__WHAT IS REQUIRED__. Set the listing down once more, exactly as given.

__INFORMATION PROVIDED__.
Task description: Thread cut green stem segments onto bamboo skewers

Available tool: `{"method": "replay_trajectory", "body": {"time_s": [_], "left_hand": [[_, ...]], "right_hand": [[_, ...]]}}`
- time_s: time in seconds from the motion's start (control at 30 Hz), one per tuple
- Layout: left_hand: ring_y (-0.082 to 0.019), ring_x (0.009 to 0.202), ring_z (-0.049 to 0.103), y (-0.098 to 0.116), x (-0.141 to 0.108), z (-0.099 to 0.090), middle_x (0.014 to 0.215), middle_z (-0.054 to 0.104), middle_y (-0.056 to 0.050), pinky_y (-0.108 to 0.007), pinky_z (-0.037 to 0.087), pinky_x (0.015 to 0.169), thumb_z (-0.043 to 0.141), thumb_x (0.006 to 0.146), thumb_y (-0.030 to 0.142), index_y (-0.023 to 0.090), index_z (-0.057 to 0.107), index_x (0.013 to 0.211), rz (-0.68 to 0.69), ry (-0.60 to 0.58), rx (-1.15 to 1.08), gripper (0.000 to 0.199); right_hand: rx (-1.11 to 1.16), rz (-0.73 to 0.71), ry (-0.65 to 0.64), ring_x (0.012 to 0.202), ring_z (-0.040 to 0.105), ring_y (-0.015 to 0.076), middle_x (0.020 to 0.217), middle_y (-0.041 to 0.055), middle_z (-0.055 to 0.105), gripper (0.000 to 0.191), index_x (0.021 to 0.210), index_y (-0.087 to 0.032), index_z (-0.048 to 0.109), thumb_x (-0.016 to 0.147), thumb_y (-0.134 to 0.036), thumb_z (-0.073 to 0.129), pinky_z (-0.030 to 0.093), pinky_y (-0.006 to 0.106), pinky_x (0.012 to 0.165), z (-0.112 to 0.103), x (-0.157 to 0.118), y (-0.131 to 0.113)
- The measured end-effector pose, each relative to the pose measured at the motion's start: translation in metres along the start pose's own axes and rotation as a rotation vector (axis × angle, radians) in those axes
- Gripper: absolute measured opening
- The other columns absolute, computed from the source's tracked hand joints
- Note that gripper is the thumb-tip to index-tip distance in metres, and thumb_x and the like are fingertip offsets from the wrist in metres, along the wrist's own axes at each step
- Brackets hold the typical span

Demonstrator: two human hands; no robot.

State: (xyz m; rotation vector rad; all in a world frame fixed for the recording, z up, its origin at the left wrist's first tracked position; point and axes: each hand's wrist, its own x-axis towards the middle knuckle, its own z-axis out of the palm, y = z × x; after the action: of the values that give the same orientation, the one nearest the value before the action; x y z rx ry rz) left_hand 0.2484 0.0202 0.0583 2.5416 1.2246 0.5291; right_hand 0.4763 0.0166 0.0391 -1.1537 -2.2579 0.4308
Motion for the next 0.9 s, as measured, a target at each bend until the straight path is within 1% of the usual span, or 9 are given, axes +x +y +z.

__EXERCISE RESPONSE__.
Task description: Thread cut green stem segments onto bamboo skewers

Available tool: `{"method": "replay_trajectory", "body": {"time_s": [_], "left_hand": [[_, ...]], "right_hand": [[_, ...]]}}`
- time_s: time in seconds from the motion's start (control at 30 Hz), one per tuple
- Layout: left_hand: ring_y (-0.082 to 0.019), ring_x (0.009 to 0.202), ring_z (-0.049 to 0.103), y (-0.098 to 0.116), x (-0.141 to 0.108), z (-0.099 to 0.090), middle_x (0.014 to 0.215), middle_z (-0.054 to 0.104), middle_y (-0.056 to 0.050), pinky_y (-0.108 to 0.007), pinky_z (-0.037 to 0.087), pinky_x (0.015 to 0.169), thumb_z (-0.043 to 0.141), thumb_x (0.006 to 0.146), thumb_y (-0.030 to 0.142), index_y (-0.023 to 0.090), index_z (-0.057 to 0.107), index_x (0.013 to 0.211), rz (-0.68 to 0.69), ry (-0.60 to 0.58), rx (-1.15 to 1.08), gripper (0.000 to 0.199); right_hand: rx (-1.11 to 1.16), rz (-0.73 to 0.71), ry (-0.65 to 0.64), ring_x (0.012 to 0.202), ring_z (-0.040 to 0.105), ring_y (-0.015 to 0.076), middle_x (0.020 to 0.217), middle_y (-0.041 to 0.055), middle_z (-0.055 to 0.105), gripper (0.000 to 0.191), index_x (0.021 to 0.210), index_y (-0.087 to 0.032), index_z (-0.048 to 0.109), thumb_x (-0.016 to 0.147), thumb_y (-0.134 to 0.036), thumb_z (-0.073 to 0.129), pinky_z (-0.030 to 0.093), pinky_y (-0.006 to 0.106), pinky_x (0.012 to 0.165), z (-0.112 to 0.103), x (-0.157 to 0.118), y (-0.131 to 0.113)
- The measured end-effector pose, each relative to the pose measured at the motion's start: translation in metres along the start pose's own axes and rotation as a rotation vector (axis × angle, radians) in those axes
- Gripper: absolute measured opening
- The other columns absolute, computed from the source's tracked hand joints
- Note that gripper is the thumb-tip to index-tip distance in metres, and thumb_x and the like are fingertip offsets from the wrist in metres, along the wrist's own axes at each step
- Brackets hold the typical span

Demonstrator: two human hands; no robot.

State: (xyz m; rotation vector rad; all in a world frame fixed for the recording, z up, its origin at the left wrist's first tracked position; point and axes: each hand's wrist, its own x-axis towards the middle knuckle, its own z-axis out of the palm, y = z × x; after the action: of the values that give the same orientation, the one nearest the value before the action; x y z rx ry rz) left_hand 0.2484 0.0202 0.0583 2.5416 1.2246 0.5291; right_hand 0.4763 0.0166 0.0391 -1.1537 -2.2579 0.4308
Motion for the next 0.9 s, as measured, a target at each bend until the straight path is within 1% of the usual span, or 9 are given, axes +x +y +z.

The exercise concludes with this answer.